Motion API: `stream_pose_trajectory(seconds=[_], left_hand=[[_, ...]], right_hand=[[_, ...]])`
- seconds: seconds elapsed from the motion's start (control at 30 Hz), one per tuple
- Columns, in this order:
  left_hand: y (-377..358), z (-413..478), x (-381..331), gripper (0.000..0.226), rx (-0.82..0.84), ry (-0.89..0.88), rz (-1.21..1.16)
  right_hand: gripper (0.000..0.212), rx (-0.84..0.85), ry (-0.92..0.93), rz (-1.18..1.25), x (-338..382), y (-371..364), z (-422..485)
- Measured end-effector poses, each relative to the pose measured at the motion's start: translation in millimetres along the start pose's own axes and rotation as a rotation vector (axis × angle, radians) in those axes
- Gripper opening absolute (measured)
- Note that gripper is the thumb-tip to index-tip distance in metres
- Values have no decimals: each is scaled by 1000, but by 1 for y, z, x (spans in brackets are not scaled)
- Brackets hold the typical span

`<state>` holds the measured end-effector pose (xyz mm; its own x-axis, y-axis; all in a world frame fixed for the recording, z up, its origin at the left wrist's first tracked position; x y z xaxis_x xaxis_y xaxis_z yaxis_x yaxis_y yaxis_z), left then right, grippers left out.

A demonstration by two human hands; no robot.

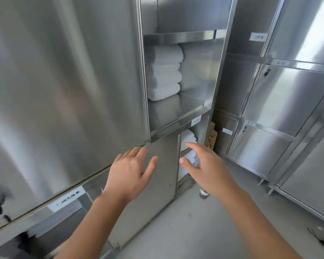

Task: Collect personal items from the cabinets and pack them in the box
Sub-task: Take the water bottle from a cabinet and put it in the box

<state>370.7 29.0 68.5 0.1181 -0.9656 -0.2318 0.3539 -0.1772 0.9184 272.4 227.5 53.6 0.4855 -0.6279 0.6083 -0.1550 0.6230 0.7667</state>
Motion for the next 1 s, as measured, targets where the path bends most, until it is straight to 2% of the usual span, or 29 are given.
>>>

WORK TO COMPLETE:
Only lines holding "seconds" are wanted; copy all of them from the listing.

EXERCISE RESULT:
Motion API: `stream_pose_trajectory(seconds=[_], left_hand=[[_, ...]], right_hand=[[_, ...]])`
- seconds: seconds elapsed from the motion's start (control at 30 Hz), one per tuple

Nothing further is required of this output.